In order to obtain support and encouragement, I have reached out to activists in other fields, who may not live or understand the issues of blindness and poverty, but who are savvy enough to know that they should take my word for how I experience things. Activists from other disciplines have similar experiences in their work. I enjoy the opportunity to listen and contribute to discussion outside of the blindness and anti-poverty movements--it’s sometimes a breath of fresh air, even though it is still about struggle.

Recently, I had the privilege of attending “Balm for the Spirit”, an ecumenical retreat for social justice activists held at Fort Qu’Appelle, Saskatchewan. It was gratifying to know that someone recognizes that activists need to be rejuvenated every so often just like other workers. Attendees were encouraged to give voice to our struggles, and the negative talk in our heads and from others. We explored what purpose that talk serves, how to overcome struggles, what works and what doesn’t, as well as to remember to recognize and celebrate successes.

The retreat was also an opportunity to quiet our minds and pay attention to the rhythm of our bodies, the beauty of nature, living in the present, and that our role in the grand scheme of creation is only a speck in time. It is important to make the best use of our energy in that brief time, including having a life outside of activism.

I came home from the retreat more aware of the pros and cons of being an activist and being able to put things into perspective enough to carry on.
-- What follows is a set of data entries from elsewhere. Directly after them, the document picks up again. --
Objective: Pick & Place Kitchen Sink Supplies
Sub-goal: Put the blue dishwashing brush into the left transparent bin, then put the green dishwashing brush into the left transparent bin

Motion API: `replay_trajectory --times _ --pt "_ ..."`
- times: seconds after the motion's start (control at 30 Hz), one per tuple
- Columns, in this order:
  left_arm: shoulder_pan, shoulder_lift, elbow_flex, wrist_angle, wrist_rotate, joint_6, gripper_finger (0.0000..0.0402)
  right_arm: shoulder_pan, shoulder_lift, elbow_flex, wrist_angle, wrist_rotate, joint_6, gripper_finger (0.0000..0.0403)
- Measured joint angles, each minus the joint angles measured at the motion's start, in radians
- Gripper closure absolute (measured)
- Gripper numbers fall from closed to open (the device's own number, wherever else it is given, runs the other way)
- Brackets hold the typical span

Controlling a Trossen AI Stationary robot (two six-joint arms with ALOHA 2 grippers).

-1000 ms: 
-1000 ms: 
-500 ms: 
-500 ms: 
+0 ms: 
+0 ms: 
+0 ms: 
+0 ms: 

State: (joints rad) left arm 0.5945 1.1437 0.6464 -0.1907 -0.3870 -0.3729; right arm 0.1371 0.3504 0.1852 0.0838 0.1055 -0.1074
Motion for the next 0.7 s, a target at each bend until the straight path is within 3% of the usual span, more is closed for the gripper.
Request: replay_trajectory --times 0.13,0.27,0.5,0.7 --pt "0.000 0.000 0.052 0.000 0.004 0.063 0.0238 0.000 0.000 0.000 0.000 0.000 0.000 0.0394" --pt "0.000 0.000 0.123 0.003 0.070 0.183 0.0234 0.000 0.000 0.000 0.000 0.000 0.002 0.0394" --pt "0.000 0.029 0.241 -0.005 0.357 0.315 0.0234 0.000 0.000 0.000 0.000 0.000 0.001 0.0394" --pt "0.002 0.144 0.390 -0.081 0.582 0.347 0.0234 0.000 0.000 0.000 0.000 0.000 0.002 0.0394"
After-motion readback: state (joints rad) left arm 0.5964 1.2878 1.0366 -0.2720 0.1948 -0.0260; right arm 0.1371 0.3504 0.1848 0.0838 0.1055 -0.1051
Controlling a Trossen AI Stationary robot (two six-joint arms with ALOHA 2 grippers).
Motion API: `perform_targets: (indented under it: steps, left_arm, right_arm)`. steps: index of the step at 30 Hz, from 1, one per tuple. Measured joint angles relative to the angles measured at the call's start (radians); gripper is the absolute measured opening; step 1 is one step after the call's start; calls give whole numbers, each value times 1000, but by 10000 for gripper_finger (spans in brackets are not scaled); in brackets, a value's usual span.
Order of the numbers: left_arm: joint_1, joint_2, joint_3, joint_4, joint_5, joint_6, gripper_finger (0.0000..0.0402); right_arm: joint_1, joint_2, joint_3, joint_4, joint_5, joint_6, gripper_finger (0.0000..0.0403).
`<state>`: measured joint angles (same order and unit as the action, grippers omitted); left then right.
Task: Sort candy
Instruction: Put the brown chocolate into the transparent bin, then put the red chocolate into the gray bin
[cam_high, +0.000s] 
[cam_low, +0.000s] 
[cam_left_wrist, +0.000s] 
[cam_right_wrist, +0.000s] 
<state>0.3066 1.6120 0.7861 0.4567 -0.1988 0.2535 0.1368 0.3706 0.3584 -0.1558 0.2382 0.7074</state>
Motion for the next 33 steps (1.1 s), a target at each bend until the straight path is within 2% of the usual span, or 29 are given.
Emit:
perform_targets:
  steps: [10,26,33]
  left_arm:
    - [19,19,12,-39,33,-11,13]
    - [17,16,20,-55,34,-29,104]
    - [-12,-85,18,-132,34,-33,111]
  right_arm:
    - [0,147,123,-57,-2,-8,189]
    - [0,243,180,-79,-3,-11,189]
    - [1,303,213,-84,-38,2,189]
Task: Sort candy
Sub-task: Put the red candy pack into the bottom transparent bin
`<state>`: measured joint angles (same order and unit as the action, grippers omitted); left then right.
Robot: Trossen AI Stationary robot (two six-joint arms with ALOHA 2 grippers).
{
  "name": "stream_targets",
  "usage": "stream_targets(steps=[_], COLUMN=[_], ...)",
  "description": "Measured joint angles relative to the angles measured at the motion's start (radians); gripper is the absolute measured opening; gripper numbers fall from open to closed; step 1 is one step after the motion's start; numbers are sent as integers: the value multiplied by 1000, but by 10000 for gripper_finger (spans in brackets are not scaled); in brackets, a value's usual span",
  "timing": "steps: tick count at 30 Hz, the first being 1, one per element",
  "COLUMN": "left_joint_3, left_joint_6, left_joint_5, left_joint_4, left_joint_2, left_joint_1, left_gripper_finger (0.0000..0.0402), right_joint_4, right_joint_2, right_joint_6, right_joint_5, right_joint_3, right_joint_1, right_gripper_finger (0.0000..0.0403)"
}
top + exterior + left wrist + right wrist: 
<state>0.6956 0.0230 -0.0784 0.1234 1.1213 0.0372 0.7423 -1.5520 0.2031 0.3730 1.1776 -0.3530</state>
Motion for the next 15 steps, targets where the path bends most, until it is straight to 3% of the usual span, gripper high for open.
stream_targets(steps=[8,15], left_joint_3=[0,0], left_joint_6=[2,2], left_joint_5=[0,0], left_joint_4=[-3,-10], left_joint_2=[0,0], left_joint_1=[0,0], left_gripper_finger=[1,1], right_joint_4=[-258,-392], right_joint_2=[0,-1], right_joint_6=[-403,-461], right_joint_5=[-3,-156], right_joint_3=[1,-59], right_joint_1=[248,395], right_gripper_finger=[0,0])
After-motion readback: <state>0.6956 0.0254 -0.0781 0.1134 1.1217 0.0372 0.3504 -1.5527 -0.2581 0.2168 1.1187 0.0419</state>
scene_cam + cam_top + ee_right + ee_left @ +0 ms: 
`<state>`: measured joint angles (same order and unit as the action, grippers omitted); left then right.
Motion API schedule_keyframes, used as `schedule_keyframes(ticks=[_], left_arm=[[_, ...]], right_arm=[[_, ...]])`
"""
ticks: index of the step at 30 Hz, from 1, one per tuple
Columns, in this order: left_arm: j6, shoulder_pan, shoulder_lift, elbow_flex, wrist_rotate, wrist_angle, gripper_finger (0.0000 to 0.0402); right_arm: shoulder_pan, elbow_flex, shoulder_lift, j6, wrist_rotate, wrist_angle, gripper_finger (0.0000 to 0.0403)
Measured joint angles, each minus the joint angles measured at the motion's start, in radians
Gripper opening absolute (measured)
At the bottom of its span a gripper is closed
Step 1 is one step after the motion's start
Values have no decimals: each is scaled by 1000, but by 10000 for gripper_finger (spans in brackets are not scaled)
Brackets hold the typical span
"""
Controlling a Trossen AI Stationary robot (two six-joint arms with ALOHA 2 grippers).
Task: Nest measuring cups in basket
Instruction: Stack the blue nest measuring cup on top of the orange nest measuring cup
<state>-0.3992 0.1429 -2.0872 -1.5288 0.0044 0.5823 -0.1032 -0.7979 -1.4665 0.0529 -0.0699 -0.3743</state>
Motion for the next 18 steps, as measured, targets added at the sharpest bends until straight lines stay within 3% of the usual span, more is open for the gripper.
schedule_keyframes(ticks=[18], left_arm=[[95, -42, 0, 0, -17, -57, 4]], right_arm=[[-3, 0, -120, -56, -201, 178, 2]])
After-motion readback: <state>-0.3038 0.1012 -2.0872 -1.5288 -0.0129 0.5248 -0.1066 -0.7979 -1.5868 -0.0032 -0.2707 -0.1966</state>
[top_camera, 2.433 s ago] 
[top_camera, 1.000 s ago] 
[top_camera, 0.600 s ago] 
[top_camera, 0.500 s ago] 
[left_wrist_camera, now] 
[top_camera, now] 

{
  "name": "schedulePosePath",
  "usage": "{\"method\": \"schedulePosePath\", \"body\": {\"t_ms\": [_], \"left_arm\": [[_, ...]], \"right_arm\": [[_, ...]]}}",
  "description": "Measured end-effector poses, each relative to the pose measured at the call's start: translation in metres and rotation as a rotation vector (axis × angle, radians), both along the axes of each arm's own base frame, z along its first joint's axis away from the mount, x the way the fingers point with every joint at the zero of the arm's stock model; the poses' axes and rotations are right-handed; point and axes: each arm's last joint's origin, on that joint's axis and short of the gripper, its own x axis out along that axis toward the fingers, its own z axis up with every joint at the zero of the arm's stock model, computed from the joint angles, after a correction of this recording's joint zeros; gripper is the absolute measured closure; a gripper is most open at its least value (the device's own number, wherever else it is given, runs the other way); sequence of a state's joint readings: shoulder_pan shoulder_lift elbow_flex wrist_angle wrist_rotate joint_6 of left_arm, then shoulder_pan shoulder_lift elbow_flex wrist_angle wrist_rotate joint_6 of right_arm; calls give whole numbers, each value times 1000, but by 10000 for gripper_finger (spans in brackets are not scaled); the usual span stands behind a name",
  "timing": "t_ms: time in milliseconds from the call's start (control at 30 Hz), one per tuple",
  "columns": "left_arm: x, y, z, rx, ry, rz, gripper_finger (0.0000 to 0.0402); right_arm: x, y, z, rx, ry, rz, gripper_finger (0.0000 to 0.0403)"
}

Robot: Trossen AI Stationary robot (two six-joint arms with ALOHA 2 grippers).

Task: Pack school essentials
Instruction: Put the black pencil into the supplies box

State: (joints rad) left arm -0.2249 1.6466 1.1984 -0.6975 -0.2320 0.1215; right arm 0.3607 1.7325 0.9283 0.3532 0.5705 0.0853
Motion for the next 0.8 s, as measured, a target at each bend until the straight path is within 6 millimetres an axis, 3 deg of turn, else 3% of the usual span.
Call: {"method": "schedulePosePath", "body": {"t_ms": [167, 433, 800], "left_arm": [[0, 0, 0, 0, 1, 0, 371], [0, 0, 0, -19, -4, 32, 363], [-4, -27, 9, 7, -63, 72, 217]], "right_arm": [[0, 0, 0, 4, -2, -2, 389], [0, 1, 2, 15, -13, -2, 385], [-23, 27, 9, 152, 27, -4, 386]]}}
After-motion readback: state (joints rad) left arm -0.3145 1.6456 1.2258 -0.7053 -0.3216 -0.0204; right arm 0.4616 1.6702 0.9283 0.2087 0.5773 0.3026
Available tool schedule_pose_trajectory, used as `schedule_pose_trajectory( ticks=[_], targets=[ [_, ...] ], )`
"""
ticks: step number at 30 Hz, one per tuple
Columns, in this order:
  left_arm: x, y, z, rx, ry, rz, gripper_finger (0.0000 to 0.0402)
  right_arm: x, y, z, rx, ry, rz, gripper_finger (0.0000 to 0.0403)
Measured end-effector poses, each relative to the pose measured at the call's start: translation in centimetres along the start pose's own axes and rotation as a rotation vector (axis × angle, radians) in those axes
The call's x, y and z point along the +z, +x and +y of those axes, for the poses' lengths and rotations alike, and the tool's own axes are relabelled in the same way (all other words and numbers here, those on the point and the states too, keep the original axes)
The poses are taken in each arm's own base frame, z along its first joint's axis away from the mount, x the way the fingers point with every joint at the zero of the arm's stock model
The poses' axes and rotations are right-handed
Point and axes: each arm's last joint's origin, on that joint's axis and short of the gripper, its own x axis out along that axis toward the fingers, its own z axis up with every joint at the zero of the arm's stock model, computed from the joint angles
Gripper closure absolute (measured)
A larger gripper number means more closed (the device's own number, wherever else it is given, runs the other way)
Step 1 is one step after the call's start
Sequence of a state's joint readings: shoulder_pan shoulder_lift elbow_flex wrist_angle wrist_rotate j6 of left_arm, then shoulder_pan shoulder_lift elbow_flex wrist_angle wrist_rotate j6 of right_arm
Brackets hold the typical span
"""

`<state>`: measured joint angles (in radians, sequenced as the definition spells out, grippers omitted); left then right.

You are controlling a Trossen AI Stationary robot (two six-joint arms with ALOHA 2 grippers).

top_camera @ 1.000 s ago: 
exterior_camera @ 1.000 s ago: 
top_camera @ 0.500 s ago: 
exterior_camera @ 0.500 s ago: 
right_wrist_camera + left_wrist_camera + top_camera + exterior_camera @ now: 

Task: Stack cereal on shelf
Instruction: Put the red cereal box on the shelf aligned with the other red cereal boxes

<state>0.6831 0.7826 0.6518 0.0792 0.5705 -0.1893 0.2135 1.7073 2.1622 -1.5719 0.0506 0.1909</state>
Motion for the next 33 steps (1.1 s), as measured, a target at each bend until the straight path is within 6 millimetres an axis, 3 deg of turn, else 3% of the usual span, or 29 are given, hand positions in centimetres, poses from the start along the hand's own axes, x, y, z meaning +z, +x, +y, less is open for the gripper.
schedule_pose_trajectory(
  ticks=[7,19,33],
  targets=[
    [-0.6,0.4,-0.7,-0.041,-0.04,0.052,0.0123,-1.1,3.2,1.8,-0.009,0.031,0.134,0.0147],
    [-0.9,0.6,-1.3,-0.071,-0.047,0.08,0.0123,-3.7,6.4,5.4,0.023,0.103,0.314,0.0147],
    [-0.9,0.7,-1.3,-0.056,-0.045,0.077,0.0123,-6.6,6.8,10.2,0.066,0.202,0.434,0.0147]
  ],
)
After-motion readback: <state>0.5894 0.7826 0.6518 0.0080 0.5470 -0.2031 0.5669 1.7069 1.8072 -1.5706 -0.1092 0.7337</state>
I look forward to other opportunities to understand more about the role of activism, and to meeting fellow activists in a relaxed environment. I am convinced that activists from all disciplines can learn a great deal from each other.

Due to the work of social justice activists in our society, people who are black can ride at the front of the bus, women are allowed to vote, above ground nuclear testing has been banned, Canadians have access to public healthcare, most people with disabilities live in their communities instead of in institutions and much more.

Next time you meet someone who says s/he is an activist--as long as they are not promoting hate and harm--I hope you will venture outside your comfort zone, shake their hand, and have a respectful dialogue with them. Even if you cannot relate to their work, maybe thank them for helping to make the world a better place.

In this issue of the Canadian Blind Monitor, you can read articles about activists and other people who are passionate about some aspect of life, including family, work, the arts, politics, recreation etc. Most of the stories serve to remind that when barriers are removed, people who are blind want and expect the same things as most people--the opportunity to contribute to their communities and to live “normal” lives.